*TASK STATEMENT*. Repeat the entries below exactly. Begin with the first line and end with the line that contains "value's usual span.".

+ + + +

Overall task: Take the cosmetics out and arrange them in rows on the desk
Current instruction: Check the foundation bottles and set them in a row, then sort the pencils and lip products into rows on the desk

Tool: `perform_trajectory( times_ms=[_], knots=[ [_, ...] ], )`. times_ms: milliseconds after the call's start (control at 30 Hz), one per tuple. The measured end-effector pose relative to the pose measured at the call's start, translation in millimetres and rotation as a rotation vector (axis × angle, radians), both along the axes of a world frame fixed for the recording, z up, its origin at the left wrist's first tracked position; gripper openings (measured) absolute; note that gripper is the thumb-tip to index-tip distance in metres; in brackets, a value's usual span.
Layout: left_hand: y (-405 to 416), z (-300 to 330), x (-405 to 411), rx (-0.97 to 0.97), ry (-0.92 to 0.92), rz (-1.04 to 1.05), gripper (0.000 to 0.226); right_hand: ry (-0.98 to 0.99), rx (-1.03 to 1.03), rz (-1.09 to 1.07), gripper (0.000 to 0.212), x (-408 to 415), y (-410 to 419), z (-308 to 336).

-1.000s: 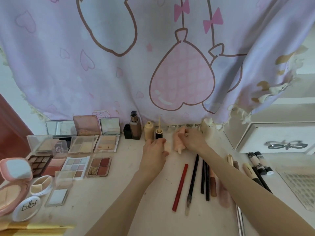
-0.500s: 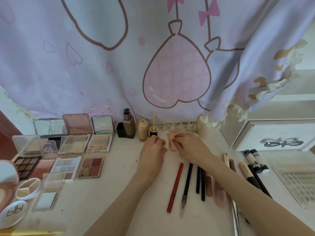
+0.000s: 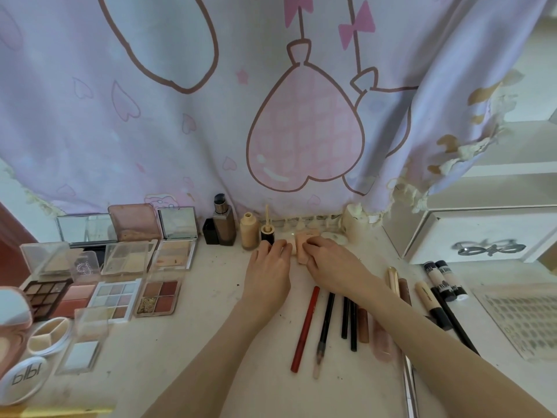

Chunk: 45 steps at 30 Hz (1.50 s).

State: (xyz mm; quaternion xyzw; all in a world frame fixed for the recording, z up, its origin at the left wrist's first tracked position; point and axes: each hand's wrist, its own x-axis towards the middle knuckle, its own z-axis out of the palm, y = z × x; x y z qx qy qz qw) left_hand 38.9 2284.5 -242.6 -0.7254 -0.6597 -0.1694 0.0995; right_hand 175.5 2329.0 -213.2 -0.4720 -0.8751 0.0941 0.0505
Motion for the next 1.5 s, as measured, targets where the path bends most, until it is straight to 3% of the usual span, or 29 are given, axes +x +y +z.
perform_trajectory(
  times_ms=[333,533,767,967,1267,1367,1500],
  knots=[
    [3,4,-1,-0.143,0.021,0.003,0.053,0.033,-0.039,-0.008,0.039,1,-9,4],
    [-3,12,-4,-0.129,-0.015,0.009,0.049,0.071,-0.013,0.002,0.04,5,-15,7],
    [-49,17,1,-0.168,-0.281,-0.094,0.036,0.155,0.053,-0.022,0.038,21,-47,8],
    [-104,3,12,-0.22,-0.478,-0.026,0.027,0.173,0.101,-0.018,0.032,32,-106,0],
    [-144,-20,14,-0.064,-0.42,-0.07,0.032,0.308,0.176,-0.13,0.03,24,-149,-35],
    [-143,-22,14,-0.022,-0.423,-0.057,0.03,0.396,0.231,-0.162,0.021,20,-154,-45],
    [-142,-20,16,-0.027,-0.403,-0.018,0.022,0.418,0.234,-0.178,0.023,20,-154,-43]
  ],
)
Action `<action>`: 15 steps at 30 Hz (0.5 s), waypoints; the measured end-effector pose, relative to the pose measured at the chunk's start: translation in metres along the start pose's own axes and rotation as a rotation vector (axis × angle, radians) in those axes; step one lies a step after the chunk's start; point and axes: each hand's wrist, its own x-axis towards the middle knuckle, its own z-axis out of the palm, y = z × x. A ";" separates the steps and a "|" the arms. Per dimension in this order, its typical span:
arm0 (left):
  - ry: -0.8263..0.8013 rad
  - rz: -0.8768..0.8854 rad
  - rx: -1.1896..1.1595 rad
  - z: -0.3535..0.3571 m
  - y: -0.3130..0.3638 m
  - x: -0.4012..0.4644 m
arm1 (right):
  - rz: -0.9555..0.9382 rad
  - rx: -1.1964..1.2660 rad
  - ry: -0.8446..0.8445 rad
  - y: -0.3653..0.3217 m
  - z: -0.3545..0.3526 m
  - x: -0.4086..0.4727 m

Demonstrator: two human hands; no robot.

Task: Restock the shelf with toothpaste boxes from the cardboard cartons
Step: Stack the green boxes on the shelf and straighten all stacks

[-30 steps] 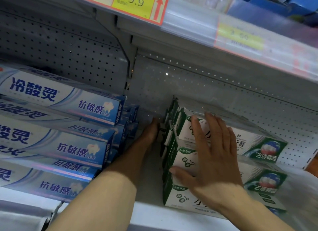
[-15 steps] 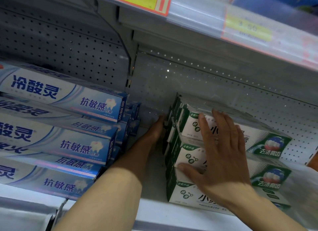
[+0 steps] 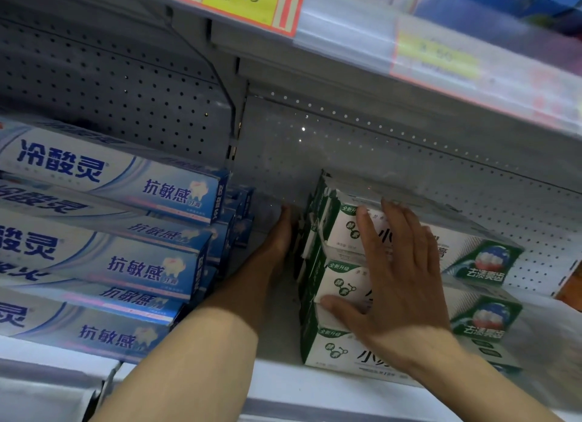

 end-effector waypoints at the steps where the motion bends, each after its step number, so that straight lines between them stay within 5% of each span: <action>1: 0.017 -0.002 0.005 0.000 0.001 -0.003 | -0.003 0.006 -0.006 0.001 -0.001 0.000; 15: -0.126 -0.009 0.187 0.005 0.008 -0.050 | -0.032 0.045 -0.101 -0.004 -0.004 -0.036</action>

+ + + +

*WRITTEN ANSWER*.
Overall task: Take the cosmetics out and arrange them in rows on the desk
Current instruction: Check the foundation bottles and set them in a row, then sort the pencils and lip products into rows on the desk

Tool: `perform_trajectory( times_ms=[_], knots=[ [_, ...] ], )`. times_ms: milliseconds after the call's start (control at 30 Hz), one per tuple. The measured end-effector pose relative to the pose measured at the call's start, translation in millimetres and rotation as a rotation vector (axis × angle, radians), both along the axes of a world frame fixed for the recording, z up, its origin at the left wrist's first tracked position; gripper openings (measured) absolute; note that gripper is the thumb-tip to index-tip distance in metres; in brackets, a value's usual span.

No further answer will be given.